To do: Please give the data again exactly, with no line dropped.

(Data records begins)

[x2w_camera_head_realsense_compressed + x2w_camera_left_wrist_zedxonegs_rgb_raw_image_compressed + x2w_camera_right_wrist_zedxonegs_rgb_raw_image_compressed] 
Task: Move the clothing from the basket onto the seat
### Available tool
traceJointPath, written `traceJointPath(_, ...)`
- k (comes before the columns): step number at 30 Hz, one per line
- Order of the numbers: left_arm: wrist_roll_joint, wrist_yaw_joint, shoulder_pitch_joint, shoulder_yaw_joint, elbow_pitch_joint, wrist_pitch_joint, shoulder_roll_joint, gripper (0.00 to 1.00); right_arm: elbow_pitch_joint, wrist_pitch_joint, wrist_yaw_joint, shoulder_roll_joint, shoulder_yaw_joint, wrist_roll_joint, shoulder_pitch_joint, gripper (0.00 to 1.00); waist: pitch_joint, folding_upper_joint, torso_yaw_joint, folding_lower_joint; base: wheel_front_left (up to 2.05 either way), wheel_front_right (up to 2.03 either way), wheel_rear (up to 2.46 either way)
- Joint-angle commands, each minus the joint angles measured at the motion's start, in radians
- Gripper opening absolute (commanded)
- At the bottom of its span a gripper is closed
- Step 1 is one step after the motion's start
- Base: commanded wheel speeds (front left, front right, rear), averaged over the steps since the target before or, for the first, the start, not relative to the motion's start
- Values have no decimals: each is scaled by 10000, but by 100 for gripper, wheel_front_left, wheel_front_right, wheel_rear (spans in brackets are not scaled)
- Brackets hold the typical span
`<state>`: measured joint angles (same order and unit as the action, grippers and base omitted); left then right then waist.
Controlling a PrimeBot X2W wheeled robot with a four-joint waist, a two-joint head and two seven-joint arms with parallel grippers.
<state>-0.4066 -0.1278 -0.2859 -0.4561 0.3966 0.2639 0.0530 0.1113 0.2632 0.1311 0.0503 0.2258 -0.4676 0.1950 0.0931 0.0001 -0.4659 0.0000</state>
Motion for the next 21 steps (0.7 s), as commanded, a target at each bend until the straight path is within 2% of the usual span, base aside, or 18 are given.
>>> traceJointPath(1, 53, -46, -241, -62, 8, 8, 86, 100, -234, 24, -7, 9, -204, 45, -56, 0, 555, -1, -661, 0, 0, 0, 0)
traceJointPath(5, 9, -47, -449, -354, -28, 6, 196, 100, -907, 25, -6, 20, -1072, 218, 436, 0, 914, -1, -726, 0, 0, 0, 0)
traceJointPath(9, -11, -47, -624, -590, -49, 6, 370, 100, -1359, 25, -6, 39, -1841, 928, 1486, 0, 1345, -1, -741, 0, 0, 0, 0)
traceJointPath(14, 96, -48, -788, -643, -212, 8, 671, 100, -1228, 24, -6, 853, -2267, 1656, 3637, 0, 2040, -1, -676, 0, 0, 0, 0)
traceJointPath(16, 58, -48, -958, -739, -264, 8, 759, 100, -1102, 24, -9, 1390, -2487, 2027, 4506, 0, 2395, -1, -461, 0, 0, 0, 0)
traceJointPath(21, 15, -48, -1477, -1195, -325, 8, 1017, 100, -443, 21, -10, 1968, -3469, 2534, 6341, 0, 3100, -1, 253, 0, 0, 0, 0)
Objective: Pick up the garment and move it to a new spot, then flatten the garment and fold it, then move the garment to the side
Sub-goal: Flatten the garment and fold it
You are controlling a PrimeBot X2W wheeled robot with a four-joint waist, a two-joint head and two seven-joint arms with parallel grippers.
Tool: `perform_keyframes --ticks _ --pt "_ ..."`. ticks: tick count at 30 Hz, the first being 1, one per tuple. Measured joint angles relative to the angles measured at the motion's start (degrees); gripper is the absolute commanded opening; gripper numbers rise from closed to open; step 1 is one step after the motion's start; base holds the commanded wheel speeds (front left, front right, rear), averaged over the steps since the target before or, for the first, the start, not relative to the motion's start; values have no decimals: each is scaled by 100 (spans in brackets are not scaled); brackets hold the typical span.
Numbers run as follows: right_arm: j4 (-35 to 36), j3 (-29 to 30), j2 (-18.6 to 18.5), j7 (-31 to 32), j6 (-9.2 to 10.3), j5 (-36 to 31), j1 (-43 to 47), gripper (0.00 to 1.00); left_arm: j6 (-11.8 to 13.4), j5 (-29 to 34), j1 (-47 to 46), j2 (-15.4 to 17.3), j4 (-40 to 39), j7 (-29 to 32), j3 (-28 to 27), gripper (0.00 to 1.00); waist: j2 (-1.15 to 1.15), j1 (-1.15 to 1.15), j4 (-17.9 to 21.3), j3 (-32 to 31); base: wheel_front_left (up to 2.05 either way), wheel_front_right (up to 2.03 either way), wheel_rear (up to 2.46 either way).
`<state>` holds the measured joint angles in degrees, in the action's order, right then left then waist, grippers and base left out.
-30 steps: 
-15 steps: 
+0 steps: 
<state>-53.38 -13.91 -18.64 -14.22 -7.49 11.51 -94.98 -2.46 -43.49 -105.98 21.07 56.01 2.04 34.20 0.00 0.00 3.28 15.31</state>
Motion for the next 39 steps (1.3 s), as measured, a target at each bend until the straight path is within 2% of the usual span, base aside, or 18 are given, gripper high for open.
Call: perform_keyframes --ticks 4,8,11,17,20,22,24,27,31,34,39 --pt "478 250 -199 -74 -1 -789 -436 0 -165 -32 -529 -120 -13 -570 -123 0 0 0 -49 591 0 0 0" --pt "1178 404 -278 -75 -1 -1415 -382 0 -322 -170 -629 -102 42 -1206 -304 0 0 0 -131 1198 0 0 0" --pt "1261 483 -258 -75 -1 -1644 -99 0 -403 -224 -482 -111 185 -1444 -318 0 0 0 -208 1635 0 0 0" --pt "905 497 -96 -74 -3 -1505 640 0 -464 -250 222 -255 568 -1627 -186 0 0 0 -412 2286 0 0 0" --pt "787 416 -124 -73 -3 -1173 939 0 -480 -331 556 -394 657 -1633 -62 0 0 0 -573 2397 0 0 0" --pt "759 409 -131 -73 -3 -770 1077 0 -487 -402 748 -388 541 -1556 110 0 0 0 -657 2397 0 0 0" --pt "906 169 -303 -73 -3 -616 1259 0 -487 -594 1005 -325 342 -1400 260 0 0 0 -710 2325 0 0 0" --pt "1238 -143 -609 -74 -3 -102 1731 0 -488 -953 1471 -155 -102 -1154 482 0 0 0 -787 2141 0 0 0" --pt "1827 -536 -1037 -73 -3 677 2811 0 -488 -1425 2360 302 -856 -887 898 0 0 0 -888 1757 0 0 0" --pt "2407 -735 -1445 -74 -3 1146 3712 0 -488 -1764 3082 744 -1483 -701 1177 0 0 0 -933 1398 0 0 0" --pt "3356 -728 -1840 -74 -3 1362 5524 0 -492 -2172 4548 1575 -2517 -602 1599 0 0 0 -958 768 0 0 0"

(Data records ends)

Exercise output:
[x2w_camera_head_realsense_compressed + x2w_camera_left_wrist_zedxonegs_rgb_raw_image_compressed + x2w_camera_right_wrist_zedxonegs_rgb_raw_image_compressed] 
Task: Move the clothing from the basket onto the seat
### Available tool
traceJointPath, written `traceJointPath(_, ...)`
- k (comes before the columns): step number at 30 Hz, one per line
- Order of the numbers: left_arm: wrist_roll_joint, wrist_yaw_joint, shoulder_pitch_joint, shoulder_yaw_joint, elbow_pitch_joint, wrist_pitch_joint, shoulder_roll_joint, gripper (0.00 to 1.00); right_arm: elbow_pitch_joint, wrist_pitch_joint, wrist_yaw_joint, shoulder_roll_joint, shoulder_yaw_joint, wrist_roll_joint, shoulder_pitch_joint, gripper (0.00 to 1.00); waist: pitch_joint, folding_upper_joint, torso_yaw_joint, folding_lower_joint; base: wheel_front_left (up to 2.05 either way), wheel_front_right (up to 2.03 either way), wheel_rear (up to 2.46 either way)
- Joint-angle commands, each minus the joint angles measured at the motion's start, in radians
- Gripper opening absolute (commanded)
- At the bottom of its span a gripper is closed
- Step 1 is one step after the motion's start
- Base: commanded wheel speeds (front left, front right, rear), averaged over the steps since the target before or, for the first, the start, not relative to the motion's start
- Values have no decimals: each is scaled by 10000, but by 100 for gripper, wheel_front_left, wheel_front_right, wheel_rear (spans in brackets are not scaled)
- Brackets hold the typical span
`<state>`: measured joint angles (same order and unit as the action, grippers and base omitted); left then right then waist.
Controlling a PrimeBot X2W wheeled robot with a four-joint waist, a two-joint head and two seven-joint arms with parallel grippers.
<state>-0.4066 -0.1278 -0.2859 -0.4561 0.3966 0.2639 0.0530 0.1113 0.2632 0.1311 0.0503 0.2258 -0.4676 0.1950 0.0931 0.0001 -0.4659 0.0000</state>
Motion for the next 21 steps (0.7 s), as commanded, a target at each bend until the straight path is within 2% of the usual span, base aside, or 18 are given.
>>> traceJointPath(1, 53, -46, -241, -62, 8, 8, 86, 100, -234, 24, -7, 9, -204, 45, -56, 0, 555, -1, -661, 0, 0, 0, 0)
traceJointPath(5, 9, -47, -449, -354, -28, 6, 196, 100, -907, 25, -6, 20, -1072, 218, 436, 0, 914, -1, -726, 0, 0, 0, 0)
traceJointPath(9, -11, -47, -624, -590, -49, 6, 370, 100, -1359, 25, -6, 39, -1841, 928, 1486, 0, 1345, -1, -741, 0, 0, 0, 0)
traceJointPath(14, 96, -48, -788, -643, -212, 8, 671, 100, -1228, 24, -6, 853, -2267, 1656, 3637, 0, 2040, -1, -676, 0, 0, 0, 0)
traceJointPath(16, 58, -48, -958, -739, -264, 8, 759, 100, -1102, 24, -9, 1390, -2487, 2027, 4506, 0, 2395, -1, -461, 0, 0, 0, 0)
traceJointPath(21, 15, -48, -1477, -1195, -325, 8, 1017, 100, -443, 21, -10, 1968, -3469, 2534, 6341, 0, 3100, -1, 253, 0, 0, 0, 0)
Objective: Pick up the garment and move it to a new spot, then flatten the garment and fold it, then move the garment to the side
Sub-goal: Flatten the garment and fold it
You are controlling a PrimeBot X2W wheeled robot with a four-joint waist, a two-joint head and two seven-joint arms with parallel grippers.
Tool: `perform_keyframes --ticks _ --pt "_ ..."`. ticks: tick count at 30 Hz, the first being 1, one per tuple. Measured joint angles relative to the angles measured at the motion's start (degrees); gripper is the absolute commanded opening; gripper numbers rise from closed to open; step 1 is one step after the motion's start; base holds the commanded wheel speeds (front left, front right, rear), averaged over the steps since the target before or, for the first, the start, not relative to the motion's start; values have no decimals: each is scaled by 100 (spans in brackets are not scaled); brackets hold the typical span.
Numbers run as follows: right_arm: j4 (-35 to 36), j3 (-29 to 30), j2 (-18.6 to 18.5), j7 (-31 to 32), j6 (-9.2 to 10.3), j5 (-36 to 31), j1 (-43 to 47), gripper (0.00 to 1.00); left_arm: j6 (-11.8 to 13.4), j5 (-29 to 34), j1 (-47 to 46), j2 (-15.4 to 17.3), j4 (-40 to 39), j7 (-29 to 32), j3 (-28 to 27), gripper (0.00 to 1.00); waist: j2 (-1.15 to 1.15), j1 (-1.15 to 1.15), j4 (-17.9 to 21.3), j3 (-32 to 31); base: wheel_front_left (up to 2.05 either way), wheel_front_right (up to 2.03 either way), wheel_rear (up to 2.46 either way).
`<state>` holds the measured joint angles in degrees, in the action's order, right then left then waist, grippers and base left out.
-30 steps: 
-15 steps: 
+0 steps: 
<state>-53.38 -13.91 -18.64 -14.22 -7.49 11.51 -94.98 -2.46 -43.49 -105.98 21.07 56.01 2.04 34.20 0.00 0.00 3.28 15.31</state>
Motion for the next 39 steps (1.3 s), as measured, a target at each bend until the straight path is within 2% of the usual span, base aside, or 18 are given, gripper high for open.
Call: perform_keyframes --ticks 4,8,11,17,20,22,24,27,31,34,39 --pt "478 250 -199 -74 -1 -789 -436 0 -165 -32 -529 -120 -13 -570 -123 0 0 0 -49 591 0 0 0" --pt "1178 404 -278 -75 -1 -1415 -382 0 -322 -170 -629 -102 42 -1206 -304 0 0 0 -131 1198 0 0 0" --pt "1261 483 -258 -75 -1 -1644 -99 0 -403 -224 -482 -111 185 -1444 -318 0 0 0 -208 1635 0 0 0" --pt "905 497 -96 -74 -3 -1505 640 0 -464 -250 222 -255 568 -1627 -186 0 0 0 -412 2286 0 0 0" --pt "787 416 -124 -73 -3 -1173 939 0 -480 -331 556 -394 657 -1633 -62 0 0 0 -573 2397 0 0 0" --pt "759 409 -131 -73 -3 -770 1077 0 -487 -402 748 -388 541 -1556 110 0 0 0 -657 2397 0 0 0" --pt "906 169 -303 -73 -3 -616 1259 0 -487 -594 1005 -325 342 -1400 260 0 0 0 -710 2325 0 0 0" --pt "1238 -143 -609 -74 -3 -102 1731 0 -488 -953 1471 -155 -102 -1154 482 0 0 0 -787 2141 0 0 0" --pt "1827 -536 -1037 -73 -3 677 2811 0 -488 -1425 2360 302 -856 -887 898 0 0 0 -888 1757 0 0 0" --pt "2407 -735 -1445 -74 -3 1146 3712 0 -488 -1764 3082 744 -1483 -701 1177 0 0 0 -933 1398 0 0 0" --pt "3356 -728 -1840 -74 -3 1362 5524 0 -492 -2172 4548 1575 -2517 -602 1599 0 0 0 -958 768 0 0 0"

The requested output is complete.